Among the participants in the section were:

- The Committee to Defend the Judson Three, founded in 1971
- Flo Kennedy, 1916–2000
- Gerald Lefcourt, born 1941
- Robert Projansky
- Pat Mainardi, born 1942
- Black Emergency Cultural Coalition, founded in 1969
- Linda Goode Bryant, 1949
- Carol Duncan, born 1936
- Grace Glueck, born 1926
- Janet Henry, born 1947
- Luce R. Lippard, born 1937
- Donald Newman, born 1955
- Howardena Pindell, born 1943
- James Reinish
- Ingrid Sischy, (born in South Africa, 1952–2015)
- Helen Winer, born 1946
- Faith Ringgold, born 1930
- Jan Van Raay, born 1942
- Michele Wallace, born 1952
- Women Artists in Revolution, founded in 1969
- Ad Hoc Women Artists' Committee, founded 1970
- Women Students and Artists for Black Art Liberation, founded in 1970

== Public programs ==
Symposium was held at the Brooklyn Museum of Art on April 21, 2017. As a part of the exhibition events, the art historian Kellie Jones, author and feminist theory scholar Aruna D'Souza, and Black cultural studies academic Uri McMillan gave speeches and participated in a panel discussion.

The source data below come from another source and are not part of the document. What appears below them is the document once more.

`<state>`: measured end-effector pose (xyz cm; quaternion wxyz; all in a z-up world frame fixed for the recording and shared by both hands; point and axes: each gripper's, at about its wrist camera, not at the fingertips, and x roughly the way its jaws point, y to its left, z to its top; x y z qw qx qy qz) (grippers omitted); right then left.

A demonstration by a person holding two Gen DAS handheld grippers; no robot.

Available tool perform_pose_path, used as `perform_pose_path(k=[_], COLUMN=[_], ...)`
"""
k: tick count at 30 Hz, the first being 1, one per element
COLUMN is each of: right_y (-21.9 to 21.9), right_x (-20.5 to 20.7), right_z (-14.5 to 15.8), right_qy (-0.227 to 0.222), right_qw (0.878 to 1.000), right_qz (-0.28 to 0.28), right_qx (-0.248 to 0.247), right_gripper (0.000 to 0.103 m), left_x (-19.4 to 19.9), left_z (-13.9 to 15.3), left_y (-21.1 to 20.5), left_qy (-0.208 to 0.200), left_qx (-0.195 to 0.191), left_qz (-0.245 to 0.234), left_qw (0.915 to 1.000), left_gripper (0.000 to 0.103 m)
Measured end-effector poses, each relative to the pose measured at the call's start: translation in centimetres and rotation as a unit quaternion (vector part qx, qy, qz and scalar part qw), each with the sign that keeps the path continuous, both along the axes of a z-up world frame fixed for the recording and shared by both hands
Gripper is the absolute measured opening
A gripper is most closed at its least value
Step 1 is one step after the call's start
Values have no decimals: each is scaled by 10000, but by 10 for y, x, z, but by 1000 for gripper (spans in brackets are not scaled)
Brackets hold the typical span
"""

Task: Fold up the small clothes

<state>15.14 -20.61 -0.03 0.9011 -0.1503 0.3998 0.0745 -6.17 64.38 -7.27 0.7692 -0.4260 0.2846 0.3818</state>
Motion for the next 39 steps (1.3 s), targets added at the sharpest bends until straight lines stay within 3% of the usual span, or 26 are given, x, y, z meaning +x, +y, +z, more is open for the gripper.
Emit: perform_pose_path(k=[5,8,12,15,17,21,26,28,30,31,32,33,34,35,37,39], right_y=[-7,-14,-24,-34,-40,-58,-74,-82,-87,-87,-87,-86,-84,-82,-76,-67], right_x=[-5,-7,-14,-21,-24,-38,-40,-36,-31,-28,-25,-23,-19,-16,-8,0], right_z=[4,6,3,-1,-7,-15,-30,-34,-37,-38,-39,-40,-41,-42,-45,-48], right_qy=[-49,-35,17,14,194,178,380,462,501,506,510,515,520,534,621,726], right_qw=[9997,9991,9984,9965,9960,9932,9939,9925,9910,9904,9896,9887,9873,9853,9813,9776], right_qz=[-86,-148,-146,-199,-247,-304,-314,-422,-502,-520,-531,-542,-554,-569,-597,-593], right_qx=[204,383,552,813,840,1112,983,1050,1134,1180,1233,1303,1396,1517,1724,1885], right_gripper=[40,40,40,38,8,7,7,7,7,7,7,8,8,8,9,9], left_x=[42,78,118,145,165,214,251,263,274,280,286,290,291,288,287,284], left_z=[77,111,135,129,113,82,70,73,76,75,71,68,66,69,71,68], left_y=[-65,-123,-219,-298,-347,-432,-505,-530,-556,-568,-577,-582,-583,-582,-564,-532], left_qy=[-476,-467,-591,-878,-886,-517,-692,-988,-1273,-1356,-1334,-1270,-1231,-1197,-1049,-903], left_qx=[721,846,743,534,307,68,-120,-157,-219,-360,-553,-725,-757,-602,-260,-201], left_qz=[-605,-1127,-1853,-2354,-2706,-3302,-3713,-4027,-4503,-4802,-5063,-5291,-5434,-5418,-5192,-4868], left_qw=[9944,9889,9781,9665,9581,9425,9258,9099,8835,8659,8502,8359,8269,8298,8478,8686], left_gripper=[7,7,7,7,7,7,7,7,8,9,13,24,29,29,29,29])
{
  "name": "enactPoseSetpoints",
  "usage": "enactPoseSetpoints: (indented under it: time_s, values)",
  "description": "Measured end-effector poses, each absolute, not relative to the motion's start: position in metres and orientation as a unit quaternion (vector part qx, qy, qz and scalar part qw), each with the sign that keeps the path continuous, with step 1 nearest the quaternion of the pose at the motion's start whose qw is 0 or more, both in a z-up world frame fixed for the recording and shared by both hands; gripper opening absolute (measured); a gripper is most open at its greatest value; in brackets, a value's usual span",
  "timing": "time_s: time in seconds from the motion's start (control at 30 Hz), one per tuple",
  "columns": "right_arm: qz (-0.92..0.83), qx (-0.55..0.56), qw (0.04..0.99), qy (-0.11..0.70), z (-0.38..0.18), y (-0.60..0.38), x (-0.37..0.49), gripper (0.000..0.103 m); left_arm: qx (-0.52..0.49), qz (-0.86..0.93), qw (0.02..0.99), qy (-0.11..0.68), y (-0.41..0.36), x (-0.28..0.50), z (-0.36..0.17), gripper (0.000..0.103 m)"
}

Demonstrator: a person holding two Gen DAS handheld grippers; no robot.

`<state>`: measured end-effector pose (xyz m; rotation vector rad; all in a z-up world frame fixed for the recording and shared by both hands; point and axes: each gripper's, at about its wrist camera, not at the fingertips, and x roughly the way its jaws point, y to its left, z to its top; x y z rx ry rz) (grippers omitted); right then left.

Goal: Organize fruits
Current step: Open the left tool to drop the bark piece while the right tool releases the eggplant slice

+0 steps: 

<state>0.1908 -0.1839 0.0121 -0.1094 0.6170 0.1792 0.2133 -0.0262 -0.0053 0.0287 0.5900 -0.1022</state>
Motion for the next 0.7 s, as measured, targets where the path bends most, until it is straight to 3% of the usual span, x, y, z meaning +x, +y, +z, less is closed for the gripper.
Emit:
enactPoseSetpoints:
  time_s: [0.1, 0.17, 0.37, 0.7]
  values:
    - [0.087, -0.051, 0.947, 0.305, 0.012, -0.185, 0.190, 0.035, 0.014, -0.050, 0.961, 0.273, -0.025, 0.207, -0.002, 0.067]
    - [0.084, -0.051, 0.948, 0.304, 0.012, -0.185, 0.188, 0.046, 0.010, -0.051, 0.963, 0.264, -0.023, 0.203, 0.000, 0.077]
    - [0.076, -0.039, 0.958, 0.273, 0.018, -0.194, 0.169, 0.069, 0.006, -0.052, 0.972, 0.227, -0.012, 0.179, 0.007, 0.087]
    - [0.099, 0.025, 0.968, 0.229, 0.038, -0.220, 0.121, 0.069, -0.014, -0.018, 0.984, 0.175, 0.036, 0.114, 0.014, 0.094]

== Reception and criticism ==
The exhibition was covered by several magazines. The New York Times main critique was that the selection of artists was rather one-sided and narrow, which is why many prominent black artists remained unrepresented.
The only change I would make, apart from adding more artists, would be to tweak its title: I’d edit it down to its opening phrase and put that in the present tense.. — Holland Cotter (The New York Times)The New Yorker presented a short response for the exhibition:The several dozen artists whose work is featured in this superlative survey did not conform to one style, but they did share urgent concerns, often addressing issues of bias and exclusion in their art—and in their art-world organizing. The Just Above Midtown Gallery (JAM), a crucial New York institution of the black avant-garde, was instrumental to the careers of a number of them, including Lorraine O’Grady, whose sardonic pageant gown made of countless white gloves—the artist wore it in guerrilla performances at gallery openings—is a wonder. There is much powerful photography on view, from Ming Smith’s spontaneous portraits of Harlemites in the seventies to Lorna Simpson and Carrie Mae Weems’s poignant pairings of image and text, from the eighties. But the ephemera—the fascinating documentation and spirited newsletters—provide the exhibition’s glue, presenting the women not as anomalous achievers but as part of a formidable movement. — The New Yorker

== Publications ==
Two books were published as a part of the scholarship program for the exhibition.

=== Black Radical Women, 1965–85: A Sourcebook ===
The book was first published in 2017 as an exhibition catalog. It contains thirty-eight reproductions of articles, poems, interviews, and other texts by or about the artists of the exhibition. The book provides the reader with the perspectives of black female art and Black culture in general that were most prioritized by the exhibition. The publication was intended for scholars or students of art history; however, it is accessible to a general reader.

== Sponsorship and funding ==
The exhibition was funded by the Ford Foundation, the Elizabeth A. Sackler Foundation, the Brooklyn Museum’s Contemporary Art Acquisitions Committee, the Andy Warhol Foundation for the Visual Arts, The Shelley & Donald Rubin Foundation, and the Barbara Lee Family Foundation.